» **TASK DETAILS**
Filter the listing below, please, and copy only the lines with the word "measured".

========================================================================

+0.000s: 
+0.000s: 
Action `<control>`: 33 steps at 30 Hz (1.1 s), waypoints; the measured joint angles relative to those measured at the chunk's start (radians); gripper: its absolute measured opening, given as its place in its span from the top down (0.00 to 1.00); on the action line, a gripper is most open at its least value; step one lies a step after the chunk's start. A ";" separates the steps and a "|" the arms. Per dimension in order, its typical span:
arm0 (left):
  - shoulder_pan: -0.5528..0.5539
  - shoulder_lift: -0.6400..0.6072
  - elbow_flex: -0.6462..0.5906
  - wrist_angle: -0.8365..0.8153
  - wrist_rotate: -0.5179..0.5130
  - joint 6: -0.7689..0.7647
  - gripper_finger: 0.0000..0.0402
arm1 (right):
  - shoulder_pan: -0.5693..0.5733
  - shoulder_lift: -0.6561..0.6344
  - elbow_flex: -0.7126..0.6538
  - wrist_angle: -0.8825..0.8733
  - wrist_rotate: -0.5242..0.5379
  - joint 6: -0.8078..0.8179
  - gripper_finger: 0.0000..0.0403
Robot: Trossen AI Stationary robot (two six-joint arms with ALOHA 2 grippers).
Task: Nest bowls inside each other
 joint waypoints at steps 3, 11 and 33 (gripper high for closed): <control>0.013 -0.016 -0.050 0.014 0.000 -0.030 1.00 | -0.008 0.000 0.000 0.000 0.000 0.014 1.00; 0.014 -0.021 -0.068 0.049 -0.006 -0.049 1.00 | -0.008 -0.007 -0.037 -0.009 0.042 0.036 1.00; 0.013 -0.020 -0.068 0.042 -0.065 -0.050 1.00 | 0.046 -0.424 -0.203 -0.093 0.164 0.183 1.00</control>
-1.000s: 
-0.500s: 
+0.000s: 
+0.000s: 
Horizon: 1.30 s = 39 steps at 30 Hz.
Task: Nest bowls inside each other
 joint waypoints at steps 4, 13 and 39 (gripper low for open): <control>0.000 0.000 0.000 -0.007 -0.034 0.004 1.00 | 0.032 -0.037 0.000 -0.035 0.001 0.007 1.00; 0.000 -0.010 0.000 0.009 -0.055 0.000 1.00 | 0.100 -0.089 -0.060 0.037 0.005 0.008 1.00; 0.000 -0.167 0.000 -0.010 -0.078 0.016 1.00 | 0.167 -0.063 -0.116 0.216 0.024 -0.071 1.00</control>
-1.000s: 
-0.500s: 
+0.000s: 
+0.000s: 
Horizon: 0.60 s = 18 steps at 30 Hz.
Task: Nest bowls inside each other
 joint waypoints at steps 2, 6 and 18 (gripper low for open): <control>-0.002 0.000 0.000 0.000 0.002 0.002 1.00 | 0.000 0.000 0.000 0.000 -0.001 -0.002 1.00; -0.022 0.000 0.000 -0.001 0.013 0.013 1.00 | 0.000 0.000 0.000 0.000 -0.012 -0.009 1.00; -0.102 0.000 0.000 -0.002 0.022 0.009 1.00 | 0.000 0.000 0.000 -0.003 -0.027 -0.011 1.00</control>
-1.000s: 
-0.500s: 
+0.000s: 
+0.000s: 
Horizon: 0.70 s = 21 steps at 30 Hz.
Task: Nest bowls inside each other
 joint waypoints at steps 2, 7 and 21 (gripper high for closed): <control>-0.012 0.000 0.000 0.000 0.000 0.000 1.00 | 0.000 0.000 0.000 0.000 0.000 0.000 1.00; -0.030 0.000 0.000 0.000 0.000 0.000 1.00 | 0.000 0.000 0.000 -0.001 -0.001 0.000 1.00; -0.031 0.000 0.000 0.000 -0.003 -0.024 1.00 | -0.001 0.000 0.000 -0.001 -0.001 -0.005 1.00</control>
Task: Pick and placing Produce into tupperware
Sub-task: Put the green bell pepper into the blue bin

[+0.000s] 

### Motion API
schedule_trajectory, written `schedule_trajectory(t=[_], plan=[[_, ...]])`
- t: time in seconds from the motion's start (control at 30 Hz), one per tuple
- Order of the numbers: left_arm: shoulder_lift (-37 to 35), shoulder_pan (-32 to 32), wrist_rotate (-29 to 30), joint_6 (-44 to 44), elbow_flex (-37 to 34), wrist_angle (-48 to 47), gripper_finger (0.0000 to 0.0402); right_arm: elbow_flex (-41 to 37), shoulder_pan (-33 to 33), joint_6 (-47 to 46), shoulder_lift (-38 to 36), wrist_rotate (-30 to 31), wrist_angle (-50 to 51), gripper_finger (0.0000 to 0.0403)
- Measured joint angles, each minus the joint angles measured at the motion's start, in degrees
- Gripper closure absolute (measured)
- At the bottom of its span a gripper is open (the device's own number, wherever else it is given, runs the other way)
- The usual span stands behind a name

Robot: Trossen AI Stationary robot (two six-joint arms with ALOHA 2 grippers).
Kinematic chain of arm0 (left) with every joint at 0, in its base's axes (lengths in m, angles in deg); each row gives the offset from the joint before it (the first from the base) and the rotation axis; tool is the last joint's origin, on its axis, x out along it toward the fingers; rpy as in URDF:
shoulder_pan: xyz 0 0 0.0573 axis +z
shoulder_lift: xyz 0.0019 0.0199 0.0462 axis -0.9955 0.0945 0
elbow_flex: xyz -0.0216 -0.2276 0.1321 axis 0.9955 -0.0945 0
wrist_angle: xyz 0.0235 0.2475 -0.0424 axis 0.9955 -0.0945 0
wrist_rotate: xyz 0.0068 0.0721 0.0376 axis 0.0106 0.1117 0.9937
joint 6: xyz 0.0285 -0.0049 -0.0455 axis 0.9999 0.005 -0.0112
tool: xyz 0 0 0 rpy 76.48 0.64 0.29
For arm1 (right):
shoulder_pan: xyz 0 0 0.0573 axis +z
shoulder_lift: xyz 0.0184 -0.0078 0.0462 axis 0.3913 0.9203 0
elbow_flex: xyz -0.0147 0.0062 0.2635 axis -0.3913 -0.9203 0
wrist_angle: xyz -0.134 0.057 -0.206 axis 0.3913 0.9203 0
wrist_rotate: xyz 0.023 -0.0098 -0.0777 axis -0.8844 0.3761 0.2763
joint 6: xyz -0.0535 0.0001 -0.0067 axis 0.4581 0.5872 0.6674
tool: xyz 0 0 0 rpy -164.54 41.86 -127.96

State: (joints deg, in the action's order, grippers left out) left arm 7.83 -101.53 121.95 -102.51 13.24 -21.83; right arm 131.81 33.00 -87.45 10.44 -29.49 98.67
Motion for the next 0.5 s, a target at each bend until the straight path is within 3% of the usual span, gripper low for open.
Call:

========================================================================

» **REPLY TO THE TASK**
Action `<control>`: 33 steps at 30 Hz (1.1 s), waypoints; the measured joint angles relative to those measured at the chunk's start (radians); gripper: its absolute measured opening, given as its place in its span from the top down (0.00 to 1.00); on the action line, a gripper is most open at its least value; step one lies a step after the chunk's start. A ";" separates the steps and a "|" the arms. Per dimension in order, its typical span:
- Measured joint angles, each minus the joint angles measured at the motion's start, in degrees
- Gripper closure absolute (measured)

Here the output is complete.